Lindy walks the whole board game by game in the show below. The article pulls out the standout plays and the reasoning, but the full card is in the video.
Here are the plays Lindy leaned on hardest, with the price he flagged and the one-line reason. Prices move, so treat these as the read, not a live quote.
| Play | Game / Spot | Price Lindy Cited | The Read |
|---|---|---|---|
| Jacob Misiorowski strikeout over | vs. the Braves | inside -110 | Depleted Atlanta lineup, swing-and-miss arm he keeps re-backing |
| Cody Clemens home run | Twins, vs. Mike Soroka | +600 | Lefty power vs. a loft-heavy righty and a right-handed bullpen |
| Joe Adell home run | Angels, vs. Jeffrey Springs | +375 | Big right-handed ISO vs. a lefty who gives up power, no Mike Trout drawing attention |
| Jack Caglianone home run | Royals, at Kauffman | +575 | Elite exit velocity hitting near the top of the order |
| Roki Sasaki over 15.5 outs | Dodgers, at home | -117 | Gets the leash at home, and Pinnacle's sharper number sat higher |
This is the cleanest worked example of how Lindy prices a long-shot home run, so it is worth slowing down on.
He had Cody Clemens batting third for the Twins against Mike Soroka. Soroka is not a soft matchup on paper, but Lindy's point was about shape: Soroka carries a 184 expected ISO and lives at an 18-degree launch angle or higher across his change-up, sinker, and fastball, so the contact he allows tends to go in the air. Behind him, the entire Arizona bullpen outside of one arm is right-handed, which means a left-handed bat like Clemens keeps the platoon edge deep into the game.
Then comes the part that actually makes it a bet.
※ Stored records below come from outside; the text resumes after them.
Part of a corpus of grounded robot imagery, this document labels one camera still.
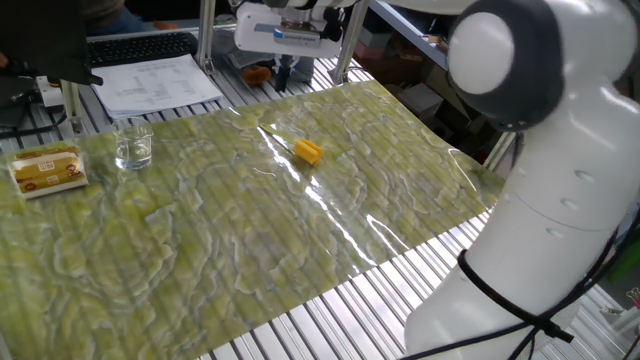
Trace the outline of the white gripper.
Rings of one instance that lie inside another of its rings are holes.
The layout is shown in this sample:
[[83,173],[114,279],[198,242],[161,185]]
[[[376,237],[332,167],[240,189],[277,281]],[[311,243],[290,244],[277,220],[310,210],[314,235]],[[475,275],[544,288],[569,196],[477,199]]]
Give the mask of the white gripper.
[[344,7],[343,1],[244,1],[236,9],[234,41],[244,51],[277,54],[275,90],[283,92],[295,56],[326,58],[339,53]]

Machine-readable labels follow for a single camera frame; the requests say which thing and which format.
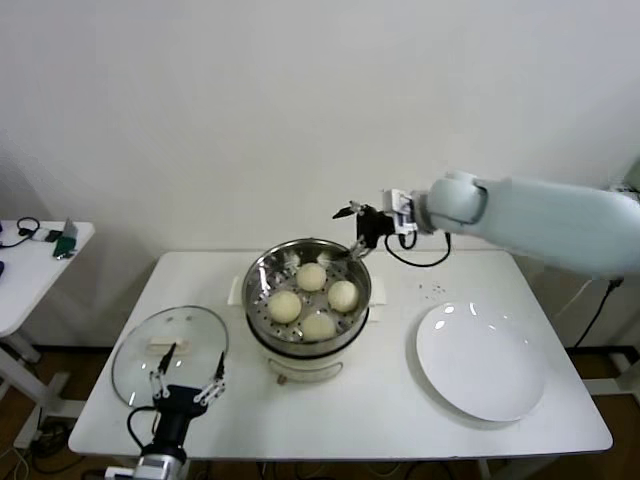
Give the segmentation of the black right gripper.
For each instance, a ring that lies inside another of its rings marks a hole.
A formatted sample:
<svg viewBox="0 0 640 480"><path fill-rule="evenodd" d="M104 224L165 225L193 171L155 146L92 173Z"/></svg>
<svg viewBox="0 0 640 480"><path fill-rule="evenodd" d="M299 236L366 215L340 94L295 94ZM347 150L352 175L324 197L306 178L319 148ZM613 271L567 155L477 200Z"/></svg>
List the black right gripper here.
<svg viewBox="0 0 640 480"><path fill-rule="evenodd" d="M374 207L350 201L339 209L333 219L341 219L355 215L357 240L345 251L335 255L336 260L359 260L366 257L372 249L376 249L380 238L395 233L394 220L383 211Z"/></svg>

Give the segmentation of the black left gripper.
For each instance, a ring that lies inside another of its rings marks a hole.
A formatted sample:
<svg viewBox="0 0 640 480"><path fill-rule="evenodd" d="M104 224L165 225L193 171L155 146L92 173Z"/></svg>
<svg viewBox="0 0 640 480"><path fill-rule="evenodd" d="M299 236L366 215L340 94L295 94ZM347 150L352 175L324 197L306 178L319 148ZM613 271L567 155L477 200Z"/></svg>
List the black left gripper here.
<svg viewBox="0 0 640 480"><path fill-rule="evenodd" d="M225 391L225 357L222 352L213 377L200 390L192 387L166 385L165 375L171 364L176 343L163 355L158 367L149 373L154 406L159 413L150 453L184 453L184 442L192 420L204 415L210 405Z"/></svg>
Lindy anchored the price against comps: other left-handed bats in that lineup with real power, like Ketel Marte, sit at +400 to +480 to go deep. Clemens, with the same kind of power and a clean platoon look, was hanging at +600. His read was simple — at that gap, "I just don't see how this isn't positive EV in just about every single category."
That is the whole move. He is not predicting Clemens hits a homer. He is saying the price is longer than the real chance, and over a season of bets priced like that, the math wins. A single result, win or lose, tells you nothing. (If the +EV math behind that is new to you, start there.) For a full breakdown of that exact Twins game, see our Twins vs. Diamondbacks home run picks.
New to OddsShopper? It scans 100+ sportsbooks and prediction markets and flags where the price is longer than the true odds — the exact gap Lindy is hunting by hand. You can try it free for 7 days, and code BABYLINDY50 takes 50% off your first week or month of OS Pro. Start your free trial
Jacob Misiorowski's strikeout over was the prop Lindy was most confident in, and it shows how he treats a repeatable spot. He had backed Misiorowski's strikeouts seven times across the season with one loss, so he went back to it again "inside of minus 110, over and over and over."
The matchup did the work. The Braves were missing Ronald Acuña Jr. and Michael Harris, so the lineup Lindy expected was easier to run swing-and-miss stuff through. He was clear about the variance, too: he did not need a 15-strikeout night, just enough whiffs to clear a low number against a thinned-out order.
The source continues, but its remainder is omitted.